The Pittsburgh Press (October 6, 1946)
Uncensored story of Russia’s people is told by editor
American penetrates ‘Iron Curtain,’ gets facts, photos in 4,000-mile trip
NEW YORK, Oct. 5 – A slim, soft-spoken American from the banks of the Wabash has come out of Russia with the first up-to-the-minute, down-to-earth story of the people behind that baffling barrier to world understanding which Winston Churchill called the “Iron Curtain.”
He is John Strohm, an experience world traveler and editor. As the result of a direct appeal to Joseph Stalin, he was permitted to travel 4,000 miles through the USSR, taking to whomever he pleased with no official guide or censor and taking pictures with four cameras as he went.
He talked to hundreds of workers in the streets, on the farms in the factories and in their homes. He didn’t interview a single Soviet big shot. He has no high-powered observations on international power politics. He does have a detailed highly significant story of Communism at work. His pictures will afford an interesting opportunity for study and comparison by Americans.
The Pittsburgh Press will, beginning tomorrow, under the title “The People Behind the Iron Curtain,” present these illustrated dispatches by special arrangement with NEA Service, Inc. They will appear exclusively in The Press in the Pittsburgh area, in six daily installments.
Took 1,000 pictures
Strohm carried four cameras, shot more than 1,000 pictures – until he ran out of film – and took the exposed film back out of Russia with no questions asked.
The only thing official Russia ever said wo Strohm about what he should write or should say was: “Naturally, we hope you just tell the truth.”
Strohm’s trip through Russia climaxed a reportorial journey through Italy, Greece, Yugoslavia, Czechoslovakia, Poland, Germany, Austria, Denmark, Netherlands, France and England.
It was a writing trip he planned because of his conviction that the real hope of peace lies in understanding between the common peoples of the world – the little people who have no voice.
To make the trip, the 34-year-old president of the American Agricultural Editors’ Association resigned his job as managing editor of Prairie Farmer.
Heard nothing
Until he was almost ready to come home, it looked as if Strohm was not going to be able to get into Russia. His visa application had been forwarded to Moscow and was still there when he sailed for Europe in February.
As he worked his way through Europe, he checked at each Russian embassy and the answer was always the same – no authorization had been received.
U.S. press camp veterans in Berlin wished him luck, but pointed out it had taken six months for the New York Times, the Secretary of State and Ambassador Bedell Smith in Moscow to get the Times correspondent a visa.
Cable to Stalin
Just before he left for Demark and Holland en route home, he picked up a cable blank and sent the following message:
“Applied for visa in February to visit USSR because I want to acquaint Americans with accomplishments of Soviet agriculture and to further understanding between common peoples of two great nations. In this period of food crisis would appreciate being permitted to take story of heroic Soviet people to thirty million Americans. Thank you.”

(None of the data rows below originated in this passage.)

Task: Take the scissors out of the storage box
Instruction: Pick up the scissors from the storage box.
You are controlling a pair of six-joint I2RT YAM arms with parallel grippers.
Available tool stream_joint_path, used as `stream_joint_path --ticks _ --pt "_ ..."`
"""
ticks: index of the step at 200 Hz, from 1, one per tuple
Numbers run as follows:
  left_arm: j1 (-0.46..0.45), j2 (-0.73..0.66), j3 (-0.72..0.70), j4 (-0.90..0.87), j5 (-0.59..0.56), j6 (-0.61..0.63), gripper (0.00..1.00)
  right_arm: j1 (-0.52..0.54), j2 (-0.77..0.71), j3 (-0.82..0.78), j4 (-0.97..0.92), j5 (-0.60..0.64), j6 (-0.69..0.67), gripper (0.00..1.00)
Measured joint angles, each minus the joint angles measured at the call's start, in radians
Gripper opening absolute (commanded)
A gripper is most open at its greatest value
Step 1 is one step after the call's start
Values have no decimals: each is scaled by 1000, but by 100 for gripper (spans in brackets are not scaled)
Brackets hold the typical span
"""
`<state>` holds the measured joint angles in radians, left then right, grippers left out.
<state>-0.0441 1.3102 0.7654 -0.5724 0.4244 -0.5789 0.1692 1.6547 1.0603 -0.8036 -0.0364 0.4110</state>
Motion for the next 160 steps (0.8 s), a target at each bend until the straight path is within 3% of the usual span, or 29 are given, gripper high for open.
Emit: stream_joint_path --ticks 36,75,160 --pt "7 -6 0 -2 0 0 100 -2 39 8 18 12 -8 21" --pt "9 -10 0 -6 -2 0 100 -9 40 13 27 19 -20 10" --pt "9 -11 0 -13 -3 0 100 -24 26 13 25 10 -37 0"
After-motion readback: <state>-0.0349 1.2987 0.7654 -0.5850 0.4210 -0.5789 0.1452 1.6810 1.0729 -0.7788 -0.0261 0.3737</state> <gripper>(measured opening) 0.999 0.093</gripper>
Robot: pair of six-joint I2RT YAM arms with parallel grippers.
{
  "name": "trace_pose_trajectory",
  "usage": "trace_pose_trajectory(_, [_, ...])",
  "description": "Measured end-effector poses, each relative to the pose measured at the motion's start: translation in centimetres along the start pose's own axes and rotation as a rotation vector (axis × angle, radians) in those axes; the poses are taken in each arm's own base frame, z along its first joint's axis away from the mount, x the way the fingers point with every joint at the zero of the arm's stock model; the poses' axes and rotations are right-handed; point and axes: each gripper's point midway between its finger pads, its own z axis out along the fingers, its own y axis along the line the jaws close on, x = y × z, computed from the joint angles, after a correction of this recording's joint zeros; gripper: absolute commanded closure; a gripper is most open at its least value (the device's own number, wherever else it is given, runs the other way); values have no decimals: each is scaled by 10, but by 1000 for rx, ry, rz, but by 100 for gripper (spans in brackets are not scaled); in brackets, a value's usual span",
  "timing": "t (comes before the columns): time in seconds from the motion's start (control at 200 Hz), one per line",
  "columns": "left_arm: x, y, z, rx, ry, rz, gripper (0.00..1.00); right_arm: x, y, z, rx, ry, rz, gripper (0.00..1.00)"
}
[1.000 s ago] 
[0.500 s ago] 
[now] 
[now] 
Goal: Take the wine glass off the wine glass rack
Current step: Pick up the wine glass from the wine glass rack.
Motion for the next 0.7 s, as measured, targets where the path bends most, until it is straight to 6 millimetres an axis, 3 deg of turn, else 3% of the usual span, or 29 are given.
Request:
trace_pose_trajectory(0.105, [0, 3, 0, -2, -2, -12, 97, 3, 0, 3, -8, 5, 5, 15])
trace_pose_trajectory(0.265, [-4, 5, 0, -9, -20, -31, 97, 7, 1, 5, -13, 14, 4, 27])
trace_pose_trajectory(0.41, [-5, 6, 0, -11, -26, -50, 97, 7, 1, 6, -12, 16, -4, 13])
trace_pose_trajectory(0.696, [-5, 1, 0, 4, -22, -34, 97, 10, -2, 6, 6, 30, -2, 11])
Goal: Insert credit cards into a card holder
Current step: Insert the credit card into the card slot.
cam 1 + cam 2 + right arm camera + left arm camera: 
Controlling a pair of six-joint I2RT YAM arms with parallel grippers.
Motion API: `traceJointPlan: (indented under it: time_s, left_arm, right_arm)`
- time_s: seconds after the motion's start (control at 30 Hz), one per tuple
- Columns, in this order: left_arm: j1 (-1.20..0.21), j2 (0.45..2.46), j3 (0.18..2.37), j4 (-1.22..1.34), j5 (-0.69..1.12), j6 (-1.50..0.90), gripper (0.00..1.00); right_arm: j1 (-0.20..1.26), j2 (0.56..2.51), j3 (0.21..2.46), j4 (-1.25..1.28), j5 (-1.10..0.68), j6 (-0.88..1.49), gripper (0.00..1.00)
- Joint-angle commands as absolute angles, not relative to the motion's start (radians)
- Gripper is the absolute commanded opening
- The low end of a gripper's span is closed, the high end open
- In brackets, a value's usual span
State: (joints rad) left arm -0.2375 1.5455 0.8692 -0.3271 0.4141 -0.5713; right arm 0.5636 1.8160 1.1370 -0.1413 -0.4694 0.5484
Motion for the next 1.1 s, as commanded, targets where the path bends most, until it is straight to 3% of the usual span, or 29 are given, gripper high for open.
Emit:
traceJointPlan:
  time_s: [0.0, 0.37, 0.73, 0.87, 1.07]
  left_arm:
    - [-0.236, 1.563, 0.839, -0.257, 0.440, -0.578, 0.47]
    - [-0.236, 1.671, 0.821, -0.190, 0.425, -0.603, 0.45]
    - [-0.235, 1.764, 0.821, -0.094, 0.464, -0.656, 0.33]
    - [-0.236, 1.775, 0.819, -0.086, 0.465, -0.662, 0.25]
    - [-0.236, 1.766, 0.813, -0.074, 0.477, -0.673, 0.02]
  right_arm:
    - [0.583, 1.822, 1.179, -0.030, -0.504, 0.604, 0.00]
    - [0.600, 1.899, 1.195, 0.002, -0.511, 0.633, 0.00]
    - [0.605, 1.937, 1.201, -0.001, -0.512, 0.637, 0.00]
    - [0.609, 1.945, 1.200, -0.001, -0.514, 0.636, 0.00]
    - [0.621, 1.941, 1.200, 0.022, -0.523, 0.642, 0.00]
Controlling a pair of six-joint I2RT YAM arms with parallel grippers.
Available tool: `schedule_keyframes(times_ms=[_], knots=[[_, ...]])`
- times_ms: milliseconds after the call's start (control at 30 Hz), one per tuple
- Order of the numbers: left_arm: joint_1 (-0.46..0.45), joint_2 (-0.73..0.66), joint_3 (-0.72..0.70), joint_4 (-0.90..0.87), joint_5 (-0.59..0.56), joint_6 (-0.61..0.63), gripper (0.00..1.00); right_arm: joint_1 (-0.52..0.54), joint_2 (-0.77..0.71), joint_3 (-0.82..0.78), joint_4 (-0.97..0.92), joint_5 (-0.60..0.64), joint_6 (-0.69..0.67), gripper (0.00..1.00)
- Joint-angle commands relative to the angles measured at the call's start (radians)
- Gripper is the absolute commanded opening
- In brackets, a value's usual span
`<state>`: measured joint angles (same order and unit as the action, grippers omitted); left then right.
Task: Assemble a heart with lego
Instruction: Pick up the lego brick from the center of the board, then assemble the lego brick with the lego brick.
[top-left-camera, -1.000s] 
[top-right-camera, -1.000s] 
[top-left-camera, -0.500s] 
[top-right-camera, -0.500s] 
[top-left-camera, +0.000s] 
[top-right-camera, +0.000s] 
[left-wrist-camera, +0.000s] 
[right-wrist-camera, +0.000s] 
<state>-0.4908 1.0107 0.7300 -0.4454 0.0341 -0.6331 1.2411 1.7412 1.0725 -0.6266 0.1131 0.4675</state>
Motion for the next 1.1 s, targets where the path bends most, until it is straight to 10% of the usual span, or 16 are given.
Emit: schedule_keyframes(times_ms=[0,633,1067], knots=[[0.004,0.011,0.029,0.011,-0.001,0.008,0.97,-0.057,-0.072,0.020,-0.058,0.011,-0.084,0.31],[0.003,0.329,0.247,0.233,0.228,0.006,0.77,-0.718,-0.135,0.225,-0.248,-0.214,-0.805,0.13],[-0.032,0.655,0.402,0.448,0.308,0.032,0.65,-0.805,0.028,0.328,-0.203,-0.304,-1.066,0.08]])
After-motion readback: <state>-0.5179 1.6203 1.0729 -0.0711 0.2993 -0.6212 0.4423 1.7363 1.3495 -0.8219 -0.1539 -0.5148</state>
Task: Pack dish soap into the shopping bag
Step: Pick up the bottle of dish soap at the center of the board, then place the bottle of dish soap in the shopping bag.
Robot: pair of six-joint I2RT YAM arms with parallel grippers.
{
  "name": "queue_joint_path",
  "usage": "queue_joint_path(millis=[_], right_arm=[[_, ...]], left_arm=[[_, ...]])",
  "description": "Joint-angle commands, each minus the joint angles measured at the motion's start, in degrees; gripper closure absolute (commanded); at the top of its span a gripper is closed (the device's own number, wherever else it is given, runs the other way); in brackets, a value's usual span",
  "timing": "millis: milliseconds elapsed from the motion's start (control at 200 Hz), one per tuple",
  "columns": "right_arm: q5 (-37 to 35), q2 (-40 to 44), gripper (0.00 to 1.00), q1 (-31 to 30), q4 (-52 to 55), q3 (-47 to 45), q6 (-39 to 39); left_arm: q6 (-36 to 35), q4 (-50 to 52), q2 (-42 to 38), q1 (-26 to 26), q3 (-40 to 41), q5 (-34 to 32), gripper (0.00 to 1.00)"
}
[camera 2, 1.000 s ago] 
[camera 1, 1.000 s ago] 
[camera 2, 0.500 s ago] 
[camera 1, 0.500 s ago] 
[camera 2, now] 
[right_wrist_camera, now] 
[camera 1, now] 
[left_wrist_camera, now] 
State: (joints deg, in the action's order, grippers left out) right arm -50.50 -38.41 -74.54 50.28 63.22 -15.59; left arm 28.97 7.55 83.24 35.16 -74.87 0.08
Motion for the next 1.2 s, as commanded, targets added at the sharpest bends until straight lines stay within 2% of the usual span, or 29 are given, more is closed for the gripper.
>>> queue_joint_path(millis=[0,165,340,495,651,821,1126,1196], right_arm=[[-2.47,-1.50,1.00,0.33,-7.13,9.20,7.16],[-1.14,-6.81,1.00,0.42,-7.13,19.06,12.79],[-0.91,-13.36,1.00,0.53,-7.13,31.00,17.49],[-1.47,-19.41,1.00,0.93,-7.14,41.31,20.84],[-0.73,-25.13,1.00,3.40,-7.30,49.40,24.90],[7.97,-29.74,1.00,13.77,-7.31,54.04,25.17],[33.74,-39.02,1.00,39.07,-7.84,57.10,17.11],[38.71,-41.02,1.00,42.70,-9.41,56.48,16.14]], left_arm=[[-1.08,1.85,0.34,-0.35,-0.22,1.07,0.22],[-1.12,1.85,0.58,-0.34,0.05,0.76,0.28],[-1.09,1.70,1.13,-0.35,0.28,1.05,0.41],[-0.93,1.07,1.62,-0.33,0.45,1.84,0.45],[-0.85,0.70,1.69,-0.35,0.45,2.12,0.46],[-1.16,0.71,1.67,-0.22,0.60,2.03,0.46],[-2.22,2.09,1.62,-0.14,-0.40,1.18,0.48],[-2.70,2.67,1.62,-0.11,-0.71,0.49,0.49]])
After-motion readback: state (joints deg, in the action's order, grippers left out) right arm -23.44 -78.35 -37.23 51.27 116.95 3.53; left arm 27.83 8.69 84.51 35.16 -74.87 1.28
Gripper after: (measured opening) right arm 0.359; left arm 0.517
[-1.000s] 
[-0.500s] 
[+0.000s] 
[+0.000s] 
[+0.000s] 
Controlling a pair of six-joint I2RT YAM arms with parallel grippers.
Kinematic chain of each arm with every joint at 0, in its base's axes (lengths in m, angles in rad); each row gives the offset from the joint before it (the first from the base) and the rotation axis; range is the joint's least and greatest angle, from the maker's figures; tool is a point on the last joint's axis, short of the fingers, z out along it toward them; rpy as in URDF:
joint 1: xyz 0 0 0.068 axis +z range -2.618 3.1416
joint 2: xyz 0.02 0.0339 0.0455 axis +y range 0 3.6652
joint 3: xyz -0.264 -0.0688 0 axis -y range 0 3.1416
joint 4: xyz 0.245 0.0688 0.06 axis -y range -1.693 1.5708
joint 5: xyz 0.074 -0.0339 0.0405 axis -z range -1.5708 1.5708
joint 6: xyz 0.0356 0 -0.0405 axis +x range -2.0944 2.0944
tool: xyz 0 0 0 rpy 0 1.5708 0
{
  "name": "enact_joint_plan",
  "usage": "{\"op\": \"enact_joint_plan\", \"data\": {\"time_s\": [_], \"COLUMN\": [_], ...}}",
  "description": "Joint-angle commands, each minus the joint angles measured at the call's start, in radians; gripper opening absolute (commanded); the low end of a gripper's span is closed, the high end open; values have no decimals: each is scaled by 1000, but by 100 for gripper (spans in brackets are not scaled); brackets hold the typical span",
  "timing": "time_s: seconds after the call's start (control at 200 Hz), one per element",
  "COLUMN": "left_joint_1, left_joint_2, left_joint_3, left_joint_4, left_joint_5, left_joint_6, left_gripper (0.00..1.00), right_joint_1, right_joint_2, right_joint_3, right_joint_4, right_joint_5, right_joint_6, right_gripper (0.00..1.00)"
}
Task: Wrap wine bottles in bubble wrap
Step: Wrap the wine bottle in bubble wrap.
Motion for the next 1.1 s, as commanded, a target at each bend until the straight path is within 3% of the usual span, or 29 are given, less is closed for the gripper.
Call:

He addressed the cable to “Prime Minister Stalin, Moscow, USSR.”
‘Come on in!’
Ten days later, while in The Hague, he got a call from Berlin: “Your Russian visa is here – when will you pick it up, please?”
In 48 hours, he boarded a Moscow-bound plane at the Russian military airport in Berlin. At the Moscow airfield, while he wondered how he was going to make the 25-mile trip into the city. two men and a woman insisted Strohm must be a trade union congress delegate. They drove him right out of the airport.
He had penetrated the “iron curtain” without so much as a baggage inspection.
The Ministry of Agriculture was expecting him – and told him, in essence, he could go wherever he wanted. The U.S. Embassy was expecting him – and placed at his disposal Philip Bender, Ambassador Smith’s interpreter.
Moscow accredits few correspondents for American newspapers and press associations. They are compelled to remain in Moscow most of the time, except for brief, chaperoned forays to selected points.
Contradicts President
After he had been in Russia a month, he discovered his name in the newspaper Pravda. It had been used by the Russian news agency, TASS, to comment on President Truman’s statement that American correspondents had been unable to get travel rights in Russia.
The explanation by TASS was, in effect, that the fact that a man named John Strohm, president of the American Agricultural Editors’ Association, was traveling through Russia “according to his desires” was “a sufficiently convincing denial to the… allegations made by Mr. Truman.”
As far as Strohm was concerned, TASS was correct. He had complete freedom to tell the story and take the pictures which will appear in The Press starting tomorrow.